To save themselves from being kidnapped, about 40,000 children in Uganda used to walk up to 15 miles every night to sleep in fenced-in camps as part of what is now known as the “night commute.” As part of Invisible Children’s effort to raise people’s awareness of the situation and ultimately stop these kidnappings, they organized the Global Night Commute in April 2006. At locations in 126 different cities across the country, volunteer youths walked to large fields to show their support for their peers in Uganda.
Invisible Children designed a second nationwide event called “Displace Me,” during which 68,000 individuals slept in fields and city squares in 15 U.S. cities to get a feel for the way people in Uganda live every day.
The organization also has political aspects. One campaign involved having supporters get together to write letters to senators and the president, urging them to push for action in West Africa.

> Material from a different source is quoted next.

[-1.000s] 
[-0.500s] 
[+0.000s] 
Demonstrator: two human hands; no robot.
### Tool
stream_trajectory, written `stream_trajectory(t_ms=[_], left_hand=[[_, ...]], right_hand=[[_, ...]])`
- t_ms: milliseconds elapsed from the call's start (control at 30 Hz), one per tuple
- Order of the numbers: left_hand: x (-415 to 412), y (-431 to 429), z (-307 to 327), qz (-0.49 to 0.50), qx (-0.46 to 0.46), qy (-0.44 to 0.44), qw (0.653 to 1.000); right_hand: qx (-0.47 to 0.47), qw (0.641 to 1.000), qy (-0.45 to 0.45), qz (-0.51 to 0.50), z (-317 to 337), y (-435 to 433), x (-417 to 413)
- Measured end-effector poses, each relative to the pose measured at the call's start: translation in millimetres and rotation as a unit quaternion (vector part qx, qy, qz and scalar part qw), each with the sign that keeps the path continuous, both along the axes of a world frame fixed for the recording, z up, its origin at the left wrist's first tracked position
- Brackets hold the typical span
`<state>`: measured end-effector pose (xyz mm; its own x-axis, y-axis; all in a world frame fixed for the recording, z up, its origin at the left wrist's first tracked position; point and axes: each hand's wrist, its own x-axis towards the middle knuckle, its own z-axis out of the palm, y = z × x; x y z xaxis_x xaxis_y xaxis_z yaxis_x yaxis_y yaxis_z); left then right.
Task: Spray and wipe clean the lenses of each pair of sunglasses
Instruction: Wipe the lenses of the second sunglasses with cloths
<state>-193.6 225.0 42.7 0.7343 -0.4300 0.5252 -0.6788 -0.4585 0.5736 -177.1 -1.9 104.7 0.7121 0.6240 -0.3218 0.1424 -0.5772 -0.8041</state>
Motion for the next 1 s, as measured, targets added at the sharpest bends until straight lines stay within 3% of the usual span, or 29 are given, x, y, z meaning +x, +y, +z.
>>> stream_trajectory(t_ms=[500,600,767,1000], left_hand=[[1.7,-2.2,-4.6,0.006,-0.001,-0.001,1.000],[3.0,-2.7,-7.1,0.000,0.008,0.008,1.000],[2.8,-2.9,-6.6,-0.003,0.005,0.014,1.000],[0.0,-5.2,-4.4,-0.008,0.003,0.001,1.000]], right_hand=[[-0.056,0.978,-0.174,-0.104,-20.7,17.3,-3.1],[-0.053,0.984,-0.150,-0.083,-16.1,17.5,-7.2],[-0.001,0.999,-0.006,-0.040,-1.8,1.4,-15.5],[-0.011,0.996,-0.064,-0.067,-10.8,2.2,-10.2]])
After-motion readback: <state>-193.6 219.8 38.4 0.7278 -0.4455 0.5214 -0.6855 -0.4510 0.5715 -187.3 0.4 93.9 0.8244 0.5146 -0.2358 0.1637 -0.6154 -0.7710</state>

“The earth is run by politics. To beat it you need to go into politics…it’s [about] knowing where the power lies,” said Ithaca College sophomore Stephanie Sang, co-founder of the IC chapter of Invisible Children, which she started with fellow IC sophomore Beth Henderson during fall 2009.
Invisible Children pushed for the passing of a bipartisan senatorial bill, “The Lord’s Resistance Army Disarmament and Northern Uganda Recovery Act,” which authorizes $10 million to be used to fund humanitarian assistance to areas outside of Uganda affected by the LRA. It also requires the United States to work with multilateral partners to develop a plausible path to disarm the LRA while ensuring the protection of civilians. The Senate Foreign Relations Committee unanimously passed the bill on Nov. 17.

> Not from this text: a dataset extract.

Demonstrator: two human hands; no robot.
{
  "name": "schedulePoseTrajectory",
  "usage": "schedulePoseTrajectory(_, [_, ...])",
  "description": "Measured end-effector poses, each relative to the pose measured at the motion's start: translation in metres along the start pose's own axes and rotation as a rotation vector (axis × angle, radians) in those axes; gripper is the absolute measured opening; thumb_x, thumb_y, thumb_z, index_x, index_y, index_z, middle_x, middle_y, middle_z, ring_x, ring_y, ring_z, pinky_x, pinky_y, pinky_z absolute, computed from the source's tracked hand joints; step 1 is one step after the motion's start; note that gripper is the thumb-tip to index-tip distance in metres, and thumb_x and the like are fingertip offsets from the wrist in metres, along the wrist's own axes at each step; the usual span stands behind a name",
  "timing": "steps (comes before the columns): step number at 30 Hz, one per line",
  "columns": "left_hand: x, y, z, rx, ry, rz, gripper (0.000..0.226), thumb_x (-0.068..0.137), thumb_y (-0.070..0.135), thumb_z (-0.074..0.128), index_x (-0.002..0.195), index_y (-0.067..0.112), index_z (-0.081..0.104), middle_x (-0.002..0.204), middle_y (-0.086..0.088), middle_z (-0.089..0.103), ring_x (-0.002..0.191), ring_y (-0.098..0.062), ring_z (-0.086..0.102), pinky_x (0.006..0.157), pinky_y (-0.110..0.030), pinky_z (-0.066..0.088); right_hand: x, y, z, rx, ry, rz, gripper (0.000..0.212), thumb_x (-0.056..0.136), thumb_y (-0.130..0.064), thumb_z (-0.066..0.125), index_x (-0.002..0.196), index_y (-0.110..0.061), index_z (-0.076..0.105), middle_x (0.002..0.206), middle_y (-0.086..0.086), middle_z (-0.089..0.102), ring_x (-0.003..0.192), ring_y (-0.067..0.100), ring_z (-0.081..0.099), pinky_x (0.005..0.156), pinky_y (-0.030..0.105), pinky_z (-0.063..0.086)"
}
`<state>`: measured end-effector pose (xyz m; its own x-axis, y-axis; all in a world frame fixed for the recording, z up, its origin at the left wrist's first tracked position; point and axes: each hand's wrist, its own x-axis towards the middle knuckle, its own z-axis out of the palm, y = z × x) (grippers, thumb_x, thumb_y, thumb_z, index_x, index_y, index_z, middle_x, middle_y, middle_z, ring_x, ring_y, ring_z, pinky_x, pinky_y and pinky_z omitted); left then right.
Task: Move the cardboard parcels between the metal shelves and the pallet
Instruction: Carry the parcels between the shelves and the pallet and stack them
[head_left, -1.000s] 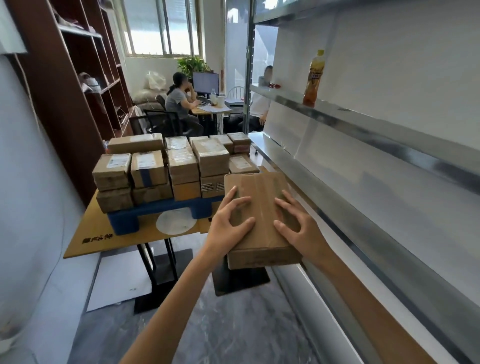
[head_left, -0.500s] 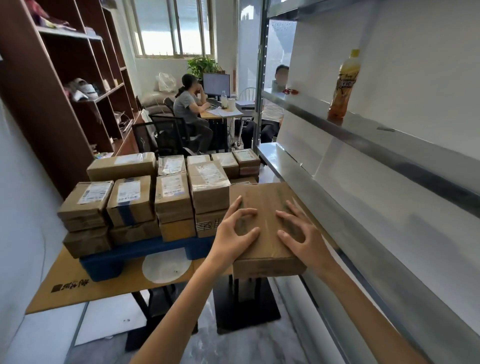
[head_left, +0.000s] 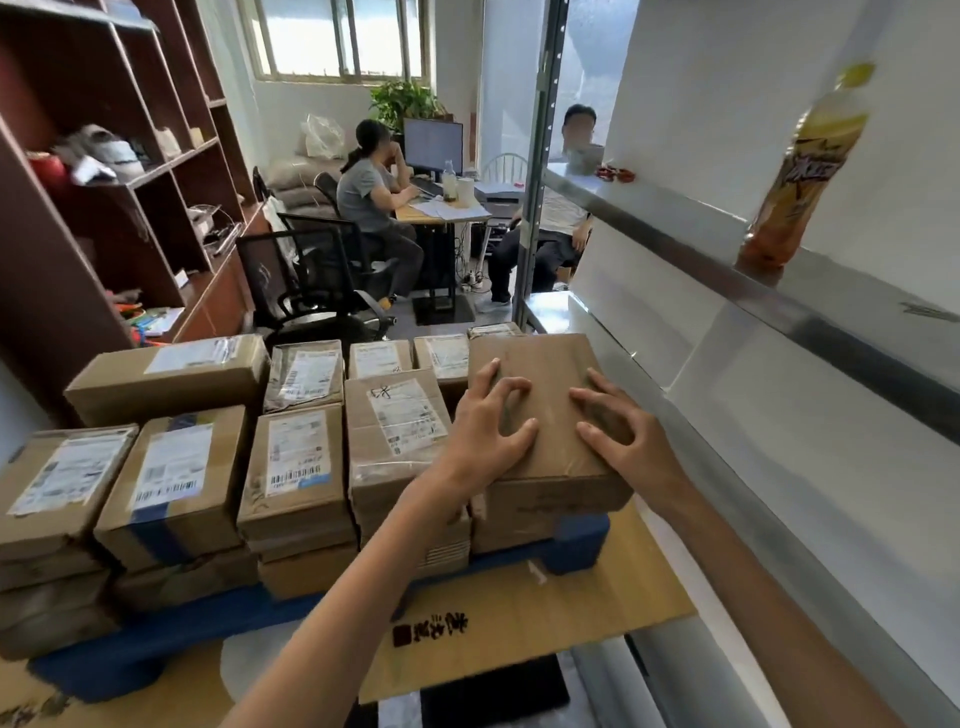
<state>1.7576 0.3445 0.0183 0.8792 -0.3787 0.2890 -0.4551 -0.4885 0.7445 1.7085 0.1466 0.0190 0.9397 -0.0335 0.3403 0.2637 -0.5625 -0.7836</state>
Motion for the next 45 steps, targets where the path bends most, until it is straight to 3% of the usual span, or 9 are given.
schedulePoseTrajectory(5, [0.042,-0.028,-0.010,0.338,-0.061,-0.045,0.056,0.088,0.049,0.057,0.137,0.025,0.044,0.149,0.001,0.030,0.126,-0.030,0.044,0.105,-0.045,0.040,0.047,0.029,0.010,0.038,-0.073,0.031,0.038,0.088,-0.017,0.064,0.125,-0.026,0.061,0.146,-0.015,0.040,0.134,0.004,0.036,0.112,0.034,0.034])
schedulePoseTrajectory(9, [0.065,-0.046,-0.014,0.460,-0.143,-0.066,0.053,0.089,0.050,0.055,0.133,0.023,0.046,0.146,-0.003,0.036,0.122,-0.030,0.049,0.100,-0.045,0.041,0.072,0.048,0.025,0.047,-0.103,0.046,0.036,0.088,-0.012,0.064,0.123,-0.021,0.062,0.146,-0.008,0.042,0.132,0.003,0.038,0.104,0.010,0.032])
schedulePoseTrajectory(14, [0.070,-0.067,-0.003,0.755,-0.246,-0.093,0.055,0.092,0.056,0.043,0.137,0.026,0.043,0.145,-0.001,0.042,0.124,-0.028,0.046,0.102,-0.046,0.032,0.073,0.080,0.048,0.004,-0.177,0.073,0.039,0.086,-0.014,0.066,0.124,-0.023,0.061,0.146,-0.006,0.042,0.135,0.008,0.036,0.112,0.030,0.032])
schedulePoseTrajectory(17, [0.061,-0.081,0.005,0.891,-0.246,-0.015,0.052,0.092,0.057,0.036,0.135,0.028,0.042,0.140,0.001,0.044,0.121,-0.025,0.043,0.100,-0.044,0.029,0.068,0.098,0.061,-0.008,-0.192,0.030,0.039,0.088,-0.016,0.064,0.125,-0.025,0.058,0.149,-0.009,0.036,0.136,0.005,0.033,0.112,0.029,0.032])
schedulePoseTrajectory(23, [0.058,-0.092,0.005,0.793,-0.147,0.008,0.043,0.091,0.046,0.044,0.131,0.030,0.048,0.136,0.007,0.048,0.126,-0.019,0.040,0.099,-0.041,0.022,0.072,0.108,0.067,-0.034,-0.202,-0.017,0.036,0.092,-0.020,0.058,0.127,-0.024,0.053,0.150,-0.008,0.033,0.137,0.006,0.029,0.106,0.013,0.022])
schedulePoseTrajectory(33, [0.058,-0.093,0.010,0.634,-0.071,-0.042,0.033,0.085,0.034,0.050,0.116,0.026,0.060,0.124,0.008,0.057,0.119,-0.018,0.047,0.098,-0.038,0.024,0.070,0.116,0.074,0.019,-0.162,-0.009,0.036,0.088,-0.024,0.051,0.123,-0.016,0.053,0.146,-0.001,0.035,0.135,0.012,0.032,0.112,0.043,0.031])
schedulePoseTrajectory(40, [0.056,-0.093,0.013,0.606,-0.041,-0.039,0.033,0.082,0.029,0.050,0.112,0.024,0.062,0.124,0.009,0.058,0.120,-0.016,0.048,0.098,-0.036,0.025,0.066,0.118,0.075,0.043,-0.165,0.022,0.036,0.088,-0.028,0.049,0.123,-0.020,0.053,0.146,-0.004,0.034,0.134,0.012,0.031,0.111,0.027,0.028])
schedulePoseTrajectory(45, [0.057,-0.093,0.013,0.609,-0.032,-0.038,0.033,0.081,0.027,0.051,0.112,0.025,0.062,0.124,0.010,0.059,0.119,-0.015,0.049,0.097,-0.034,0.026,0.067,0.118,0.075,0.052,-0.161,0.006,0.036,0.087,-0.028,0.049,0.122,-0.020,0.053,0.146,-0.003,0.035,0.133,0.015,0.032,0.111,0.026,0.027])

For now, the night commuters have stopped; there has been a substantial effort to help improve schools, and rehabilitation centers have been set up in the area to help people affected by the war return to normal life. There have also been attempted peace talks between members of the Ugandan government and high-ranking officers of the LRA. However, most of these talks have been less than successful because Kony wasn’t present.
One of the main ideologies that fuels Invisible Children is the mantra “jump first, fear later”—to first and foremost do what you think needs to be done.
“We’re old enough to know that maybe we can’t save the entire world, but we’re young enough to not give a shit about [that possibility],” said Sang.
Invisible Children pushes for young people to get out there and work themselves to make a difference instead of appealing to middle America’s checkbooks. They realize the reality that throwing money at situations doesn’t solve problems. They are not simply asking for people to blindly donate money to help some nameless person who happens to live in a certain area of the world—they are using different experiential methods to get people to feel empathy toward the people they are trying to help. In order to get real action, you have to get up, be reckless and fight for what you believe.